The Athlete’s Foot filed its Joint Plan of Liquidation with the U.S. Bankruptcy Court last week, indicating that unsecured creditors will only recover 7% to 10% of their claims. TAF filed for Chapter 11 bankruptcy protection in December 2004, less than one year after a management team led by CEO Bob Corliss acquired the athletic specialty retailer from former parent Group Rallye SA. The retailer liquidated its 124 corporate stores this past spring.

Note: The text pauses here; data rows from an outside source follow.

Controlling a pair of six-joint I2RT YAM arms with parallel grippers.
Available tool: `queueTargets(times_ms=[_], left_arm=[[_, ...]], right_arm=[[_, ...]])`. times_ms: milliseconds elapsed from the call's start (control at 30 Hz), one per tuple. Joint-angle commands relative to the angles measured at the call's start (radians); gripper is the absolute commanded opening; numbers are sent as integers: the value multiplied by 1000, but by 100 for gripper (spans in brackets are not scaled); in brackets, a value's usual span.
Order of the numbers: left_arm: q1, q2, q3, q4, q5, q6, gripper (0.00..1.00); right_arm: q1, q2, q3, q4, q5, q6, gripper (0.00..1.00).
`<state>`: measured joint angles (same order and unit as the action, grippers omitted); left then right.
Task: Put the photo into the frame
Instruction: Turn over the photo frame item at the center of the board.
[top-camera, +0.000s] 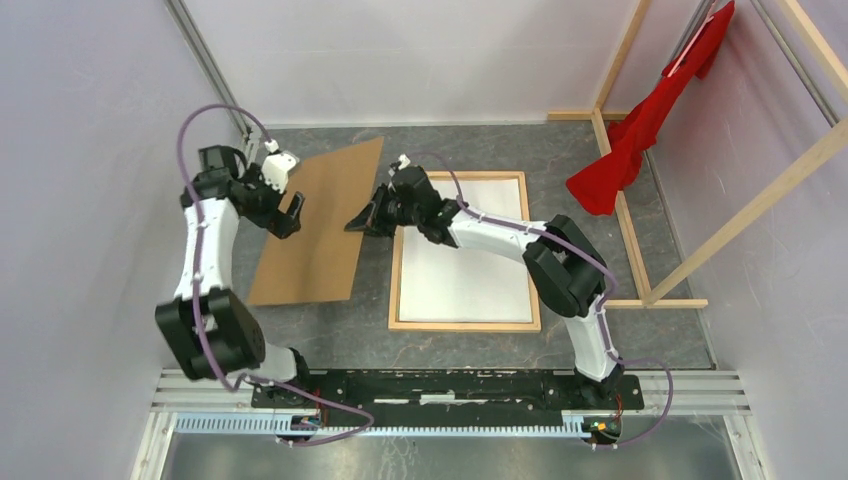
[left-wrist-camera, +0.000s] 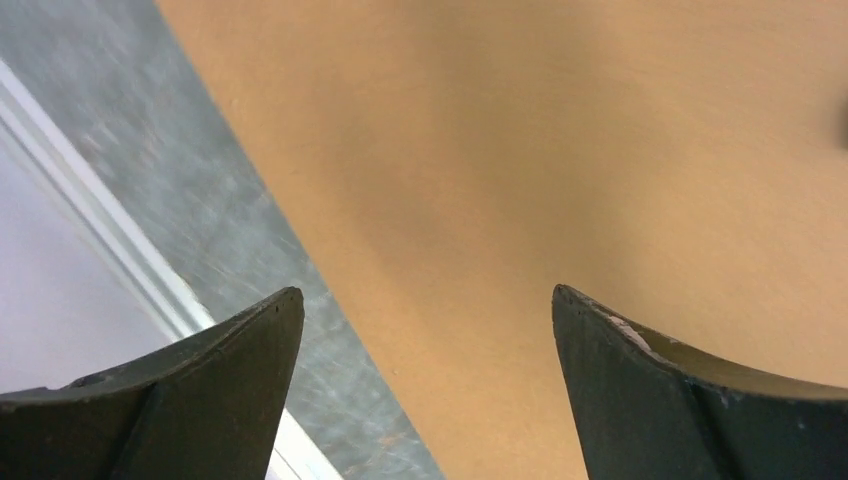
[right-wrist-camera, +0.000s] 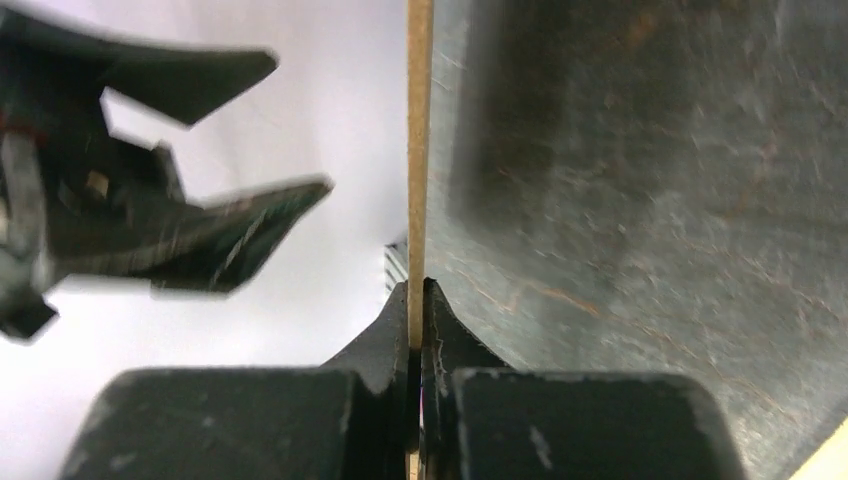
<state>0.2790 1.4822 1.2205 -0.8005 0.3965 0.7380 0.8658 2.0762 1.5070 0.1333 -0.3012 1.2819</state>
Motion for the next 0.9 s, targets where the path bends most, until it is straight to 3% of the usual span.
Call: queueTargets(times_ms=[0,333,467,567,733,867], left_arm=[[6,-177,186,-348,323,404,100],[0,-350,263,-611,383,803,100],[0,-549,98,-412,414,813,100],[-1,-686,-36,-274,371,901,100],[1,-677,-100,-126,239,927,99],[-1,-671,-119,-14,239,930,99]], right_arm=[[-103,-17,209,80,-48,50,0],[-225,-66,238,63,-113,254,0],[-232,-85,244,77,-128,292,0],[-236,-83,250,104,-181,326,0],[-238,-157,148,171,-235,339,0],[-239,-226,51,239,-301,350,0]])
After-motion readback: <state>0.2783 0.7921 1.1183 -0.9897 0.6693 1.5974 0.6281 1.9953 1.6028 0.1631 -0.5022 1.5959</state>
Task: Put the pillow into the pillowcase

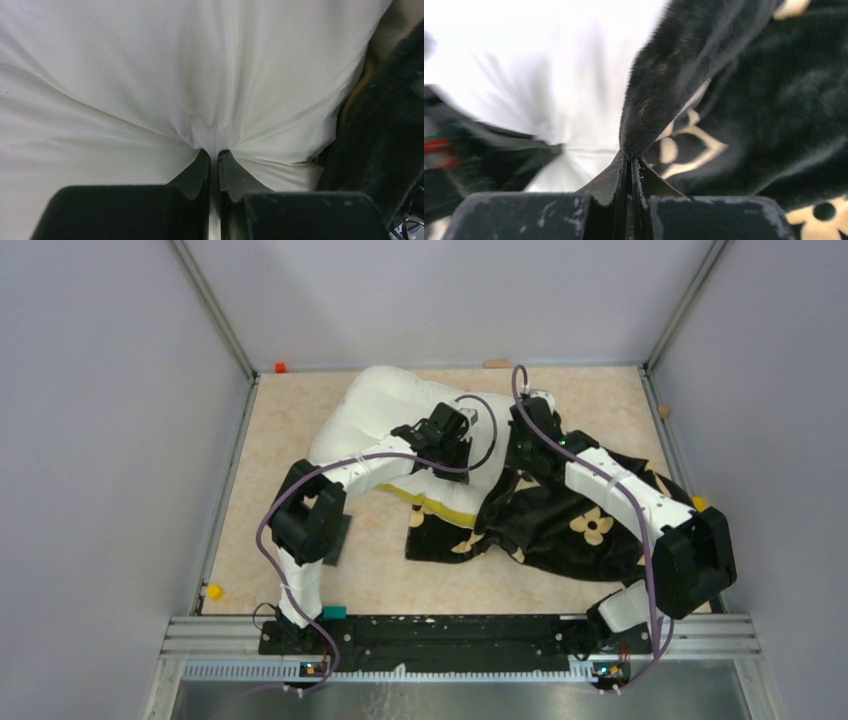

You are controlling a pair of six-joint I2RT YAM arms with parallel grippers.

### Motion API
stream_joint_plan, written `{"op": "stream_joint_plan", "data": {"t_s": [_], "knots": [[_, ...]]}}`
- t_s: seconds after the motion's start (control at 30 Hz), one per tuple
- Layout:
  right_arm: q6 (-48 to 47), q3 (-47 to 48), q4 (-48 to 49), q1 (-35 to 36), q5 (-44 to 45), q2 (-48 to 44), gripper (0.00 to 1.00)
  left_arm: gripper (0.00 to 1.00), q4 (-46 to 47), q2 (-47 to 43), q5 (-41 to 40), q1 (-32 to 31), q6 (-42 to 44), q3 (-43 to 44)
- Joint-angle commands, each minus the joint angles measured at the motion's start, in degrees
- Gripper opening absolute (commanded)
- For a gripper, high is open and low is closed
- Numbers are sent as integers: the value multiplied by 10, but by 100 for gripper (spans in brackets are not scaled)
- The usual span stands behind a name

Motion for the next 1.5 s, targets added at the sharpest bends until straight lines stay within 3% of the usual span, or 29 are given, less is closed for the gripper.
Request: {"op": "stream_joint_plan", "data": {"t_s": [0.0,0.17,0.33,0.6,0.77,0.87,0.93,1.07,1.3,1.47], "knots": [[-2,91,9,21,-59,-43,0,0,9,-5,37,-20,-14,-17],[14,110,30,20,-109,-37,0,0,40,13,52,-30,-40,-42],[37,35,77,2,-144,-6,0,1,41,-15,36,-28,-49,-37],[19,-22,62,-3,-90,-5,0,35,-22,-90,-12,1,-53,-20],[-25,20,22,10,-30,-34,40,50,-31,-162,-25,53,-52,-61],[-47,65,-2,20,1,-30,51,62,-30,-179,-15,86,-49,-69],[-58,95,-8,21,21,-15,55,75,-19,-178,-6,104,-45,-66],[-83,181,-27,3,62,40,60,98,16,-140,22,131,-13,-7],[-108,338,-64,-51,94,180,63,99,2,39,-39,131,25,205],[-108,386,-84,-87,79,256,65,97,-9,116,-42,130,18,247]]}}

The original bankruptcy filing listed assets of $33.6 million and liabilities of $39.4 million. GMAC Commercial Finance LLC was listed as the only secured creditor with a $14.0 million claim. The claim was originally valued at “substantially all” of TAF’s assets. New Balance was listed as the largest unsecured creditor with roughly $1.43 million in claims and K-Swiss was right behind them with approximately $1.36 million. Nike is owed nothing in the filing since they had TAF on pay-in-advance terms. Reebok International ($550k for Reebok and $259k for OnField), Timberland ($739k), and Puma North America ($605k) rounded out the top five trade creditors. The Plan listed $30.3 million in general unsecured claims, while proceeds are seen in the $2.0 million to $2.6 million range.

The bankruptcy action was taken by The Athlete's Foot Stores, LLC, which owned and operated the TAF corporate stores. The Athlete's Foot Brands, Inc., which was not included in the bankruptcy, was not affected by the BK move and continues to manage franchise operations. AFB has common ownership and management of the LLC and owns the brand trademark.

The Plan sets up a liquidation trust to manage and distribute assets, resolve disputed claims, and pursue recovery of assets. The plan cites a $525,000 fee paid to GMAC within days of the company's Chapter 11 filing as one potential target for recovery. The creditor committee has apparently filed a lawsuit against GMAC to recover the fee payment.

The Plan indicated that store liquidation sales concluded by March 15, 2005 and resulted in approximately $15.6 million in recovered assets. From these and other proceeds, TAF apparently satisfied their obligations to GMAC under a DIP Credit Facility. The remaining proceeds of the liquidation sales are being used by TAF to “fund ongoing operating expenses” and, ultimately, for distribution to creditors under the Plan.